An exact copy of the data is required; the images should not appear in it.
(Raw data begins)
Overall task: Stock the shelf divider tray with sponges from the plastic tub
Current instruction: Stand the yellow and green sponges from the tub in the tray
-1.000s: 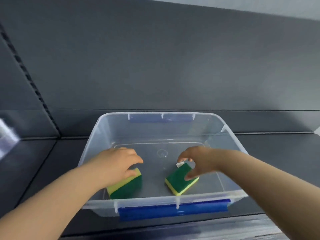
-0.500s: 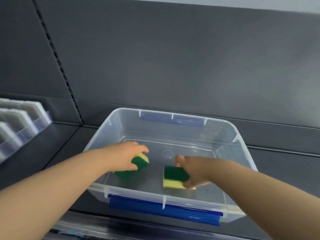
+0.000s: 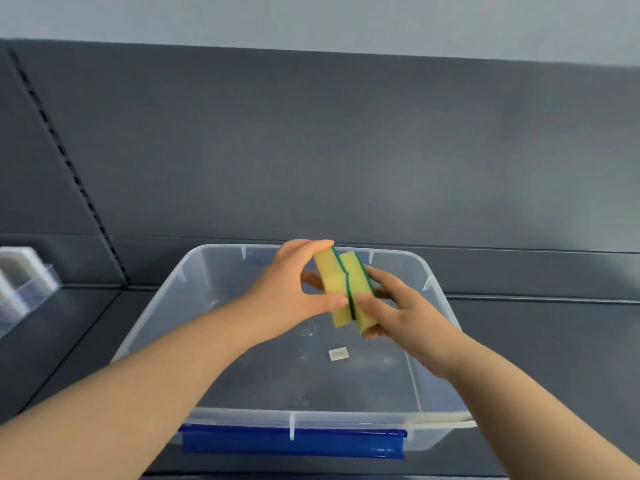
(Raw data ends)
== Output below ==
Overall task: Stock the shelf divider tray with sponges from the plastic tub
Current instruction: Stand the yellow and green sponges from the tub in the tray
-1.000s: 
-0.500s: 
+0.000s: 

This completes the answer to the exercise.